(Data section Opens)

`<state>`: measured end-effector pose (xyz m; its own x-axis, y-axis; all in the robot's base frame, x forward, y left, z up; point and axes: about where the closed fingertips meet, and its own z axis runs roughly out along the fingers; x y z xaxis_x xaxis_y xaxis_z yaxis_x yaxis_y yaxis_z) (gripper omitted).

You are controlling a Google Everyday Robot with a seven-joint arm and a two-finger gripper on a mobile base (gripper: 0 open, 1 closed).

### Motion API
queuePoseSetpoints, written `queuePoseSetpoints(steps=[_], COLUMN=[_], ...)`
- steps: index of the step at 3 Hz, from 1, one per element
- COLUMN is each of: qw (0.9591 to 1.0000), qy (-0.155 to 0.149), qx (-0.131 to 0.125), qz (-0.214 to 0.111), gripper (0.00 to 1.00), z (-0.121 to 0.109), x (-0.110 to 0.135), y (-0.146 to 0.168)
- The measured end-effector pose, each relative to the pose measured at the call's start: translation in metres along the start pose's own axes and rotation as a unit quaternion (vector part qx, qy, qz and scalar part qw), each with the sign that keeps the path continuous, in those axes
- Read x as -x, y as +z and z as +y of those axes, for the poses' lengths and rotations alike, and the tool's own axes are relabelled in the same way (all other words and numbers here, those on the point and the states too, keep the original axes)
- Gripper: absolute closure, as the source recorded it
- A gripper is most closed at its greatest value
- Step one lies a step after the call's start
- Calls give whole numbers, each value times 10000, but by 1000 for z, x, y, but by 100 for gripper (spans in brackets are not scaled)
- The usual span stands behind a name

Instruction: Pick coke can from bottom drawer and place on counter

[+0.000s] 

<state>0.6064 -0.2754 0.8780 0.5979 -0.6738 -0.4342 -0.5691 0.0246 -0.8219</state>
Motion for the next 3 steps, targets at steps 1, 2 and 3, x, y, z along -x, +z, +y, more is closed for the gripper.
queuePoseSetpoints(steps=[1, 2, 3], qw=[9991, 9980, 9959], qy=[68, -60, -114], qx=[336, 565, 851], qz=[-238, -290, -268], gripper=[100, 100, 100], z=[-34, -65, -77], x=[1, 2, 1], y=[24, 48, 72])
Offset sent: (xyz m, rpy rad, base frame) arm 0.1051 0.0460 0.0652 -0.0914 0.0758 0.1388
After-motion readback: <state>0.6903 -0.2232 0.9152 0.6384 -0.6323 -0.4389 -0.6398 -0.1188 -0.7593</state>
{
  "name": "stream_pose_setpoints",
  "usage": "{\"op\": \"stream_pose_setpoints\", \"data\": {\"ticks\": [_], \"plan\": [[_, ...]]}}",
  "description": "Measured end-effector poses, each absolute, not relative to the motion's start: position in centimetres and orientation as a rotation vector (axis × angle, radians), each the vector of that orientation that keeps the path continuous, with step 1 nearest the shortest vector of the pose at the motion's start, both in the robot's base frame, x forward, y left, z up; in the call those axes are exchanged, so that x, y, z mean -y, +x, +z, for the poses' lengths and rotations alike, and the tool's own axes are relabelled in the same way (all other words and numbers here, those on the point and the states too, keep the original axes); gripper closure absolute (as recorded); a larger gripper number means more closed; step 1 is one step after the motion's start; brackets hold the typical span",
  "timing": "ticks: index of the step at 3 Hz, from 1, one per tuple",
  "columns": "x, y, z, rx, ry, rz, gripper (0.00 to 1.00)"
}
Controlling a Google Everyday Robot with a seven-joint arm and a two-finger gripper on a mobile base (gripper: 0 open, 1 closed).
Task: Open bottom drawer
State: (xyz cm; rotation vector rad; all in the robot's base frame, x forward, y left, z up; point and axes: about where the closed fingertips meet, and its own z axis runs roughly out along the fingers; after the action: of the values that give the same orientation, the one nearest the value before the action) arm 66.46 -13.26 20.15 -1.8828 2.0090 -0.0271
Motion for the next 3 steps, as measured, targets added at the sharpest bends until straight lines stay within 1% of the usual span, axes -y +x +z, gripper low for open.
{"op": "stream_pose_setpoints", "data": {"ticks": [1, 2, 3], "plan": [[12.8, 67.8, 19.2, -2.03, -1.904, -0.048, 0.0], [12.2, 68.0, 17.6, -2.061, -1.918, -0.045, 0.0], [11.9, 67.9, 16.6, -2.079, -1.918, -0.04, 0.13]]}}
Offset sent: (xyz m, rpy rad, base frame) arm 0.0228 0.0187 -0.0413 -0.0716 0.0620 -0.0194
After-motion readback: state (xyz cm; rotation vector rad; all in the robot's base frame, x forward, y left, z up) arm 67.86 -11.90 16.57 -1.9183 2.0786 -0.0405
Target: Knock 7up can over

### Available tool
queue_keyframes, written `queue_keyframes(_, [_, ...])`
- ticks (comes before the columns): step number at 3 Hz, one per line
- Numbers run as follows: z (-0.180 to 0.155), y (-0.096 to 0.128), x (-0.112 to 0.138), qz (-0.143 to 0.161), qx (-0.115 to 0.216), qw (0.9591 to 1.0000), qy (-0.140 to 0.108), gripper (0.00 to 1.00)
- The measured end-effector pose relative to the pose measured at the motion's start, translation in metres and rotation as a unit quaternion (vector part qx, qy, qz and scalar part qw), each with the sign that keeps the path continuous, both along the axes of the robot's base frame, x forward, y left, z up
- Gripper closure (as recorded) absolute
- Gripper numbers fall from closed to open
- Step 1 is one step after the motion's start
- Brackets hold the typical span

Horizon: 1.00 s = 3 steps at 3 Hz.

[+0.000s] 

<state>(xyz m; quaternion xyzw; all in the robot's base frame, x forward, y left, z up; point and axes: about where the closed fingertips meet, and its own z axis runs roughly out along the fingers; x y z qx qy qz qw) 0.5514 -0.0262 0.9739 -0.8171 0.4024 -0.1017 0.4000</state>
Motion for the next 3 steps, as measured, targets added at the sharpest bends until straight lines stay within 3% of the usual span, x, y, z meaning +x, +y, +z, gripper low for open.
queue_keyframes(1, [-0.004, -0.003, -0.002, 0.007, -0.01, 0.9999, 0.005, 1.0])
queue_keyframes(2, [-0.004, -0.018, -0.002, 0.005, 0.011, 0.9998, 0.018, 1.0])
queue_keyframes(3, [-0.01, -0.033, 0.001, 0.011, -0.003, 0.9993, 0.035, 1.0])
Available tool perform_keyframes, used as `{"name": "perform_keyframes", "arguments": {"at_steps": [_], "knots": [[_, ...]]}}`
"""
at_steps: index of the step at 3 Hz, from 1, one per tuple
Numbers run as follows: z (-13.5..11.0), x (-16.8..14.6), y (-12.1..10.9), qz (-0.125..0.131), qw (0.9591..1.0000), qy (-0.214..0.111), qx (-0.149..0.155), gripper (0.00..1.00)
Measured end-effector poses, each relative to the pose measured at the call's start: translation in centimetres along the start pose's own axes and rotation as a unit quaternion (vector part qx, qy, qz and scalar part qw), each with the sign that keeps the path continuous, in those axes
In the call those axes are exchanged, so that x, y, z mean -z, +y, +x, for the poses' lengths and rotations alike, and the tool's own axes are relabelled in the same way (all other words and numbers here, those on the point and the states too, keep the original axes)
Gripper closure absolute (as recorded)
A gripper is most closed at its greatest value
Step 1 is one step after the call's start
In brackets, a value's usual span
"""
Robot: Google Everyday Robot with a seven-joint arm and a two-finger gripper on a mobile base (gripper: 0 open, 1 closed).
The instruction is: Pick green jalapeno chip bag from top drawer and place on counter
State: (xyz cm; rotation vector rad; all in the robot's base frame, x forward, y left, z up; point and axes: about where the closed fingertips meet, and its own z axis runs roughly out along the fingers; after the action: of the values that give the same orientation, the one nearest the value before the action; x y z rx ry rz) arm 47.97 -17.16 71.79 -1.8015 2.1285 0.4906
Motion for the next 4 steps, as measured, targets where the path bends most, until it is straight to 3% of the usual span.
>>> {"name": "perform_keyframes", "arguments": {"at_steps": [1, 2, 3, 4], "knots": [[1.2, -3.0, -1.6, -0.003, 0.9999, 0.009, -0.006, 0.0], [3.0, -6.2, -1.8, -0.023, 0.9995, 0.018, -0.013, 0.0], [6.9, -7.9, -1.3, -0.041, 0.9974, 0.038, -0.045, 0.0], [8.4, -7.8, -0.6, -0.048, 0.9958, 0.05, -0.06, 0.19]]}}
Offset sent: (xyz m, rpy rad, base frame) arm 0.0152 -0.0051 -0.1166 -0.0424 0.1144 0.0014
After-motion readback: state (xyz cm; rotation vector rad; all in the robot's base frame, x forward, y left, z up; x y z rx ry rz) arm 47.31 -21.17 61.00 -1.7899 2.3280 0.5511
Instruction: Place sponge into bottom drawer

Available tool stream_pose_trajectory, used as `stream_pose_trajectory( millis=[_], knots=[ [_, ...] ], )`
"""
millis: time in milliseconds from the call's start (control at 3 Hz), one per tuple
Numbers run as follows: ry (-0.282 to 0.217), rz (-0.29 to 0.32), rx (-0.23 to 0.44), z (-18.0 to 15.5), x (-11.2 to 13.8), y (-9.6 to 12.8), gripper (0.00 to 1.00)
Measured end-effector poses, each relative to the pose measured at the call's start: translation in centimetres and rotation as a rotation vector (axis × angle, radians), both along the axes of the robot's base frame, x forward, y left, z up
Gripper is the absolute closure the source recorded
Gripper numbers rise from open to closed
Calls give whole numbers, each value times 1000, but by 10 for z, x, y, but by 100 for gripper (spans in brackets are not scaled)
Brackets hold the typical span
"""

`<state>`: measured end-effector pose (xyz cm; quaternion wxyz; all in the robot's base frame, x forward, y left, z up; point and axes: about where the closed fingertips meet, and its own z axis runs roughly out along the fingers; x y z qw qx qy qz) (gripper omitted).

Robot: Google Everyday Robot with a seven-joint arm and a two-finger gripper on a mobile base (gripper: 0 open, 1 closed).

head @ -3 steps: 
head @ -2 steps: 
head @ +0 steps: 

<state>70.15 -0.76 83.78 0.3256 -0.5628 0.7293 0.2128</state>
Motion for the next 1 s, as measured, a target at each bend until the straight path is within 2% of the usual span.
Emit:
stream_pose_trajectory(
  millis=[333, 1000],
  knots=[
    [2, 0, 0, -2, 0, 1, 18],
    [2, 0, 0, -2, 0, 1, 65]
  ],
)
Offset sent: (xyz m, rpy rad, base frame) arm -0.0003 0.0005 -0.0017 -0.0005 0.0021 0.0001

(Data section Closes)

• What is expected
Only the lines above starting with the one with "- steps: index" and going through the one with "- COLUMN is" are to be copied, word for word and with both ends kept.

• Result
- steps: index of the step at 3 Hz, from 1, one per element
- COLUMN is each of: qw (0.9591 to 1.0000), qy (-0.155 to 0.149), qx (-0.131 to 0.125), qz (-0.214 to 0.111), gripper (0.00 to 1.00), z (-0.121 to 0.109), x (-0.110 to 0.135), y (-0.146 to 0.168)

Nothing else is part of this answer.